#### **Welcome to Assignment 4 on Deep Learning for Computer Vision.**
In this assignment you will get a chance to implement LSTM cell from Scratch and Usage of Recurrent Neural Network for 1D time series Prediction task .

#### **Instructions**
1. Use Python 3.x to run this notebook
3. Write your code only in between the lines 'YOUR CODE STARTS HERE' and 'YOUR CODE ENDS HERE'.
you should not change anything else code cells, if you do, the answers you are supposed to get at the end of this assignment might be wrong.
4. Read documentation of each function carefully.

## Question 1:

Given a sequence of values of a 1D input time series from time t = 1 to t = 5, predict the value of the time series at t = 6 using RNN.

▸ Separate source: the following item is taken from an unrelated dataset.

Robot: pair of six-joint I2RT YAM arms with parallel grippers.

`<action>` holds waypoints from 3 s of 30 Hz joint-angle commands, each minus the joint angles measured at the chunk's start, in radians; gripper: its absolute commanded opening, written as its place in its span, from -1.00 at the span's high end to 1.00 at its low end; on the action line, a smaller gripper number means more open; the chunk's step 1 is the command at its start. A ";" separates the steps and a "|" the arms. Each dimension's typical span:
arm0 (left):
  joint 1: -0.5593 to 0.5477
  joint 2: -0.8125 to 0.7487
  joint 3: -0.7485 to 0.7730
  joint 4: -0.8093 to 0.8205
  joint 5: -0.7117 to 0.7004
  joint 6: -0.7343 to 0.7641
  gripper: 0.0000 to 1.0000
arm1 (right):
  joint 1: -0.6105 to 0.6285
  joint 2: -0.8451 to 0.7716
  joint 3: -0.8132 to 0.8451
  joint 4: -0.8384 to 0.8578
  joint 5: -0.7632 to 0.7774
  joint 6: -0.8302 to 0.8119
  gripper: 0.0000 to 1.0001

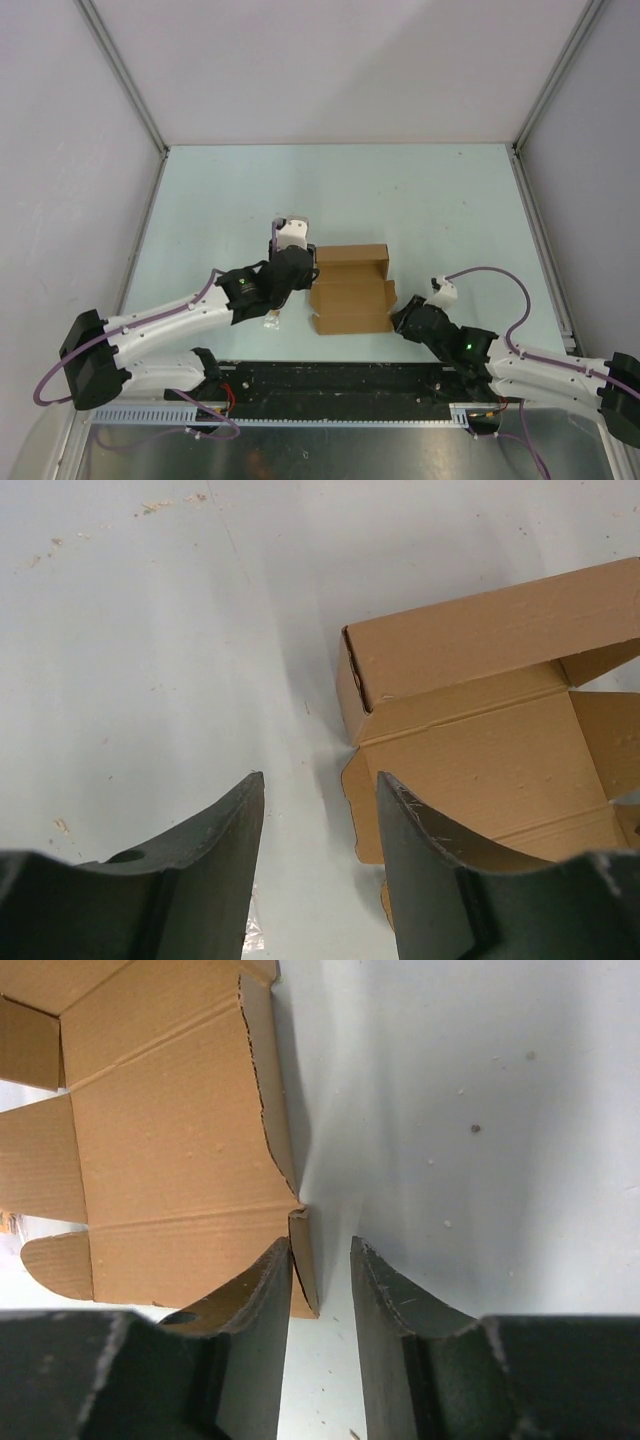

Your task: Fold the paper box

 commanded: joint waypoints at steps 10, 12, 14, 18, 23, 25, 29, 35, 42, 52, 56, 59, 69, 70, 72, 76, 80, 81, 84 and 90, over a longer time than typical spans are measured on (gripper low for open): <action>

Here we trained an RNN in such a way that, given values of input time series from t = 1 to t=i ; it will predict the value at t= i+1.

Hint : Design an RNN using pytorch's nn.RNN to create an RNN layer , then add a fully-connected layer to get the required output size.

Choose 32 as the number of features in the RNN output and in the hidden state. Also, choose number of layers to be 1 to make up the RNN, typically such number varies depending on different tasks. The value greater than 1 means that you'll create a stacked RNN. Also, use "batch_first =True". Here, "batch_first" implies whether or not the input/output of the RNN will have the batch_size as the first dimension (batch_size, seq_length, hidden_dim). 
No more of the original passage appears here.